If AI is simply absorbed into existing products, where does the money come from? Apple isn’t charging a separate AI subscription. It isn’t dramatically raising prices and attributing the increase to intelligence features. It isn’t clearly tying AI to services revenue in a way that can be measured. The assumption seems to be that better experiences lead to stronger loyalty, which leads to long-term financial upside. That may be true, but it’s also frustratingly indirect.
What worries me more is the possibility that AI is becoming table stakes rather than a differentiator. When every smartphone, laptop, and platform offers similar AI-powered features, intelligence itself stops being special. It becomes expected. In that world, users don’t pay extra for AI any more than they pay extra for touchscreens or internet connectivity. AI becomes part of the baseline.
Apple’s counterargument appears to be trust. By emphasizing on-device processing and privacy, Apple is positioning its AI as fundamentally different from competitors that rely heavily on the cloud. I think this is smart branding, and it may resonate deeply with users who are increasingly uneasy about data collection. But again, trust is an asset that pays off slowly. It strengthens a brand, but it doesn’t instantly justify billions in AI spending.
I also can’t ignore the historical parallels. I’ve seen this movie before. Virtual reality was once pitched as the next computing platform. Blockchain was supposed to reinvent finance. The metaverse was framed as an inevitable future. Each of these technologies had real value, but the business models lagged far behind the hype. AI feels more foundational than those trends, but it’s not immune to the same economic pressures.
What makes this moment different—and more uncomfortable—is the scale. AI isn’t a side project. It’s consuming attention, capital, and infrastructure across the entire tech industry. When companies avoid talking clearly about monetization, it doesn’t feel strategic to me; it feels unresolved.
To be fair, Apple has earned the benefit of the doubt. Its track record is extraordinary. The company has repeatedly entered markets late, refined the experience, and then dominated. It is entirely possible that Apple’s AI monetization strategy is already in place, quietly waiting to be revealed through future products and services. Apple has never been a company that explains itself ahead of time.

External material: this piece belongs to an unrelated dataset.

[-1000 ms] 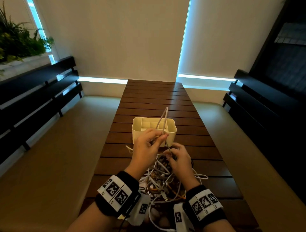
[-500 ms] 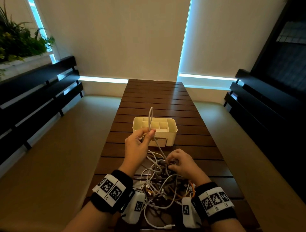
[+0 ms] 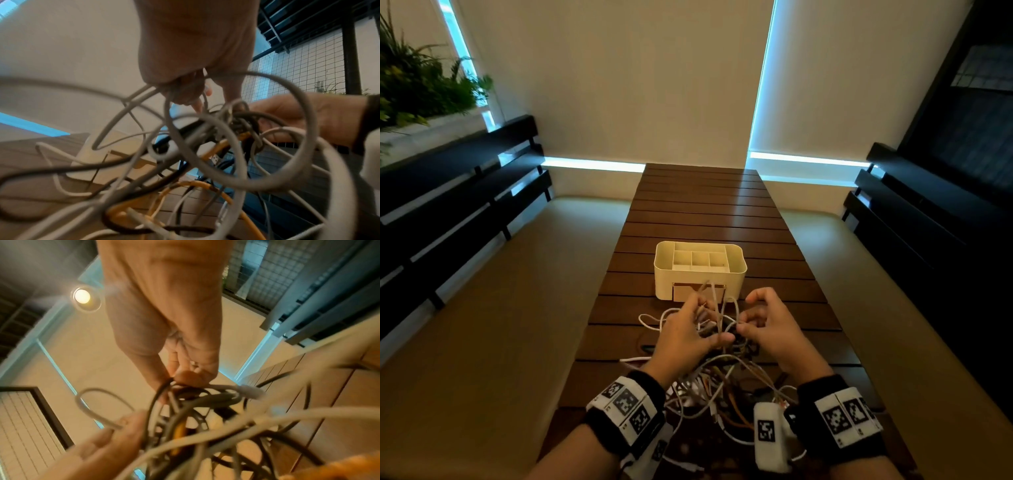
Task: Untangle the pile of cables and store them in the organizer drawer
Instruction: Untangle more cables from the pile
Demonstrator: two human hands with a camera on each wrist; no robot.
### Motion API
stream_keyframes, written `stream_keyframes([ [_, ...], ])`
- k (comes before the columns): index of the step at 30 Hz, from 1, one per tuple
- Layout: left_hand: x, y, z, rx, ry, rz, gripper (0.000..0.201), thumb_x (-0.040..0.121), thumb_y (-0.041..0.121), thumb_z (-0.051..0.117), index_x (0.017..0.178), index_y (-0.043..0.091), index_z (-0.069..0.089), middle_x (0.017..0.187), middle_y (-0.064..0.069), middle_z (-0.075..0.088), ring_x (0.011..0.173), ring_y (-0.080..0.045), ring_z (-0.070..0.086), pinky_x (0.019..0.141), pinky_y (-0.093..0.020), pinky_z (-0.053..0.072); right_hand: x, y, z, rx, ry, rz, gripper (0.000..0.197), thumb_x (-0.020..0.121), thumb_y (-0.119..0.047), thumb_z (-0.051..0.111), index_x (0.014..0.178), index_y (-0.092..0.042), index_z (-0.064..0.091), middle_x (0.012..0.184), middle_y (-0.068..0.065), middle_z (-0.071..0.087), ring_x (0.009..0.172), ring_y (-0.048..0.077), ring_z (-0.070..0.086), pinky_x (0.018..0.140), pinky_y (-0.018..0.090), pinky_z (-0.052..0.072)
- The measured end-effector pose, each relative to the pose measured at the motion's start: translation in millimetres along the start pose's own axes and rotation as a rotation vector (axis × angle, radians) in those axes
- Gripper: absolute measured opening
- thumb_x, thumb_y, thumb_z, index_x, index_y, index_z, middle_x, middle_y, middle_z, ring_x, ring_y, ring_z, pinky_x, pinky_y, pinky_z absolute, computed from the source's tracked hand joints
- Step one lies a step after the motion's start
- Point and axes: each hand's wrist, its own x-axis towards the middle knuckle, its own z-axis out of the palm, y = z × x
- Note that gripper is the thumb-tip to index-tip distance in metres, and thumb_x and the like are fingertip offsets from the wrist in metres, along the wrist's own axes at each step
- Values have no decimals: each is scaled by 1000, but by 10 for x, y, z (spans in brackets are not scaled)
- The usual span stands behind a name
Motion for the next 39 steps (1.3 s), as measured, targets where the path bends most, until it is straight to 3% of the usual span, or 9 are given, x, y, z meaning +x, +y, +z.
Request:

Still, I don’t think it’s unreasonable to ask how this all pays off. Revenue numbers like $143.8 billion make it easy to dismiss the question as premature. But that’s precisely when the question matters most. When times are good, companies can afford to be vague. When margins tighten, vagueness becomes a liability.
My takeaway from Apple’s earnings isn’t that the company is failing at AI. It’s that the entire industry is still in the experimental phase of figuring out what AI is worth. We know it’s powerful. We know it’s expensive. What we don’t yet know is how reliably it turns intelligence into income.
Until that changes, I’ll remain skeptical of confident statements about “value” and “opportunity.” Those words may be true, but they are not answers. And in an industry spending billions to chase an AI-powered future, unanswered questions have a way of becoming very expensive.
What ultimately makes this moment so interesting to me is not whether Apple succeeds with AI—I assume it will—but whether the industry learns how to talk honestly about the economics behind it. Intelligence alone is not a business model, and scale does not magically erase costs. At some point, AI will need to justify itself not just as a transformative technology, but as a sustainable one. Until then, I’ll continue to listen carefully whenever executives talk about “value,” because what they don’t say often reveals more than what they do.